* WORK ITEM *
Your answer is the lines below, exactly, from the one that contains "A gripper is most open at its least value" through the one that contains "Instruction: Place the", both included.

Collection entries

━━━━

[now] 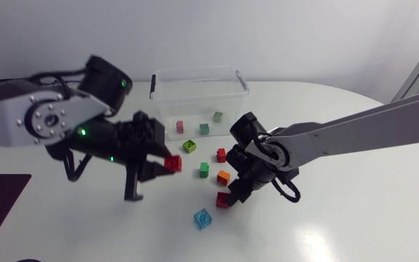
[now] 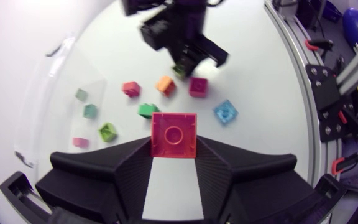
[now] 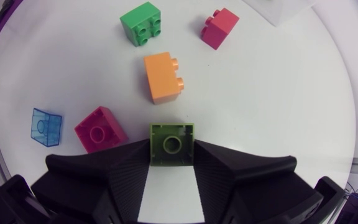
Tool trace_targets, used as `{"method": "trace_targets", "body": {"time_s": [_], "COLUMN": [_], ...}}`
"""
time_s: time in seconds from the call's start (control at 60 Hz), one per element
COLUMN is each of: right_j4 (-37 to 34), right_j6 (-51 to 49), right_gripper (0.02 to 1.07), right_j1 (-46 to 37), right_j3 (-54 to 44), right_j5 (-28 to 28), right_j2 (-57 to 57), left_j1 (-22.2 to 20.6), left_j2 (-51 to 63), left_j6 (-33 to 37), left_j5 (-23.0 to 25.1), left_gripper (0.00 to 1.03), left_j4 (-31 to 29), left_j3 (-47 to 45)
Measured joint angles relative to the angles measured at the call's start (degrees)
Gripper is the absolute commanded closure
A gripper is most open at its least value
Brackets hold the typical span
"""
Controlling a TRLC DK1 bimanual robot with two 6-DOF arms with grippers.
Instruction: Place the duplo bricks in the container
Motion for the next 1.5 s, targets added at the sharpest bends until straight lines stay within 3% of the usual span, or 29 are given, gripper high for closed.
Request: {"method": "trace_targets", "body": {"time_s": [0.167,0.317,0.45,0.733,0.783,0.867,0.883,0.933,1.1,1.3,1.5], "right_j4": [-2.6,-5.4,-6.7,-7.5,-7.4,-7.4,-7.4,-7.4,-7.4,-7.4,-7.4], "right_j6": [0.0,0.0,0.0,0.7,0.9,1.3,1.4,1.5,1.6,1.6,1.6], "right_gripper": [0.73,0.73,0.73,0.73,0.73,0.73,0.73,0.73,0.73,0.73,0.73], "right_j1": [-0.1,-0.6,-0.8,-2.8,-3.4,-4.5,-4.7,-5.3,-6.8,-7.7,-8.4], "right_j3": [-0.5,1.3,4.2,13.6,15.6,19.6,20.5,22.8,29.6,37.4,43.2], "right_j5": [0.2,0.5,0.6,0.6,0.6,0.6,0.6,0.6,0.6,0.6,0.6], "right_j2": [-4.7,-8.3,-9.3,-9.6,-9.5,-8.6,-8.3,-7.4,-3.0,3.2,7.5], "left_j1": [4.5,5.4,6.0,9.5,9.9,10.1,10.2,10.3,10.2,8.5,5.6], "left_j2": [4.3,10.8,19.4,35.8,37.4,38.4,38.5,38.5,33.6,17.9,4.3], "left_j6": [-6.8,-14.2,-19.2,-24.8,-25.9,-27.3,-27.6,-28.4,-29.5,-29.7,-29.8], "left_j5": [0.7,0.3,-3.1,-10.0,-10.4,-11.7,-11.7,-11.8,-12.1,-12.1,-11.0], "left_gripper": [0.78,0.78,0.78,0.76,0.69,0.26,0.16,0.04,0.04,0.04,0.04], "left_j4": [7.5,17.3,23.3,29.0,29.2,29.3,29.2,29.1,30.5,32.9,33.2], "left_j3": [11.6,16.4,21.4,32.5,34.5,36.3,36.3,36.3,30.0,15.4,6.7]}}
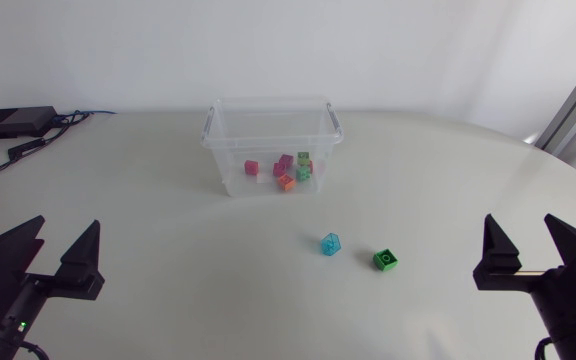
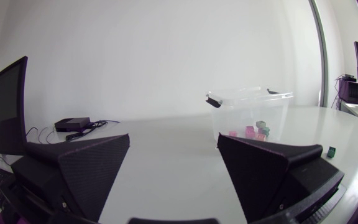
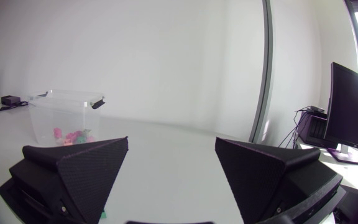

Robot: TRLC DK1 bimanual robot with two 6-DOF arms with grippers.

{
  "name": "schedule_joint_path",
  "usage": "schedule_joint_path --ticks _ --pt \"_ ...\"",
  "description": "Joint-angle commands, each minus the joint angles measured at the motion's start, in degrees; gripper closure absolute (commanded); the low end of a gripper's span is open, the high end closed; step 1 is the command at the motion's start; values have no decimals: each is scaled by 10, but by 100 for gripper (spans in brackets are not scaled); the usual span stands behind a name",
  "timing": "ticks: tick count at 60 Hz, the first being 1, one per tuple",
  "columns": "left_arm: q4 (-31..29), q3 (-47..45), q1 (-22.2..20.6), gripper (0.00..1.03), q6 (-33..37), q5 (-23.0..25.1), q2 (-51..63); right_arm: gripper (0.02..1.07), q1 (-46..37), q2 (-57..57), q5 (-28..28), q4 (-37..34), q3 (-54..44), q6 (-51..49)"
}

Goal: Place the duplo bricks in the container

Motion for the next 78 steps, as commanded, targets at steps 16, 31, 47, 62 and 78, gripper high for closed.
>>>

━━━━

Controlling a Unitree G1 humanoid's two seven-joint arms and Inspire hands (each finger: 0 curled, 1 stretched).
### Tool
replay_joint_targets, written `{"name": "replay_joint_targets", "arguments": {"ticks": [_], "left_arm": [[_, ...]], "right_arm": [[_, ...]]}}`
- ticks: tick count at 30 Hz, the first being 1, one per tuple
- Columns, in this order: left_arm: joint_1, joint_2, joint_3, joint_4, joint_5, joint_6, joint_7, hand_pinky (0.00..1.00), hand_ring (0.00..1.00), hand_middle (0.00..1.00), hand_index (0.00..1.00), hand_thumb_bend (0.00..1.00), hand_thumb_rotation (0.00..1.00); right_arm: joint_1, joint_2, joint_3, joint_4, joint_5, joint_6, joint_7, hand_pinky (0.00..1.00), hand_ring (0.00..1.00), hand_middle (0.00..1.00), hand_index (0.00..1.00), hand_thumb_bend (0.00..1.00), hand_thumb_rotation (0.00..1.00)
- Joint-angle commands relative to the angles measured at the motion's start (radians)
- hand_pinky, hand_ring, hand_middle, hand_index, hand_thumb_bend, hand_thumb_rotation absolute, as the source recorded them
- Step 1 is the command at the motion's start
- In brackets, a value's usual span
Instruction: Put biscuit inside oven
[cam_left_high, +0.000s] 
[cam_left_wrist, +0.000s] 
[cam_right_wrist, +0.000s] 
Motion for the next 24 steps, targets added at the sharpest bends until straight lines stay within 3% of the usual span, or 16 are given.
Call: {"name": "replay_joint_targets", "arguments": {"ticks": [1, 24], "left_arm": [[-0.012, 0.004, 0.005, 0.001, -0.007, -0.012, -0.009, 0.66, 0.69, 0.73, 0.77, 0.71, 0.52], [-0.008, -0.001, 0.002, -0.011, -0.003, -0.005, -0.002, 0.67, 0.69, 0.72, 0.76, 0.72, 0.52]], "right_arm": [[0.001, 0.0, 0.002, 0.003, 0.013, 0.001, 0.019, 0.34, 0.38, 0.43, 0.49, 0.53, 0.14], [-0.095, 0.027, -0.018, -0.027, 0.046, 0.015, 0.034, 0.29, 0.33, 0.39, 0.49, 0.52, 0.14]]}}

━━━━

* TASK SOLUTION *
A gripper is most open at its least value
Brackets hold the typical span
"""
Controlling a TRLC DK1 bimanual robot with two 6-DOF arms with grippers.
Instruction: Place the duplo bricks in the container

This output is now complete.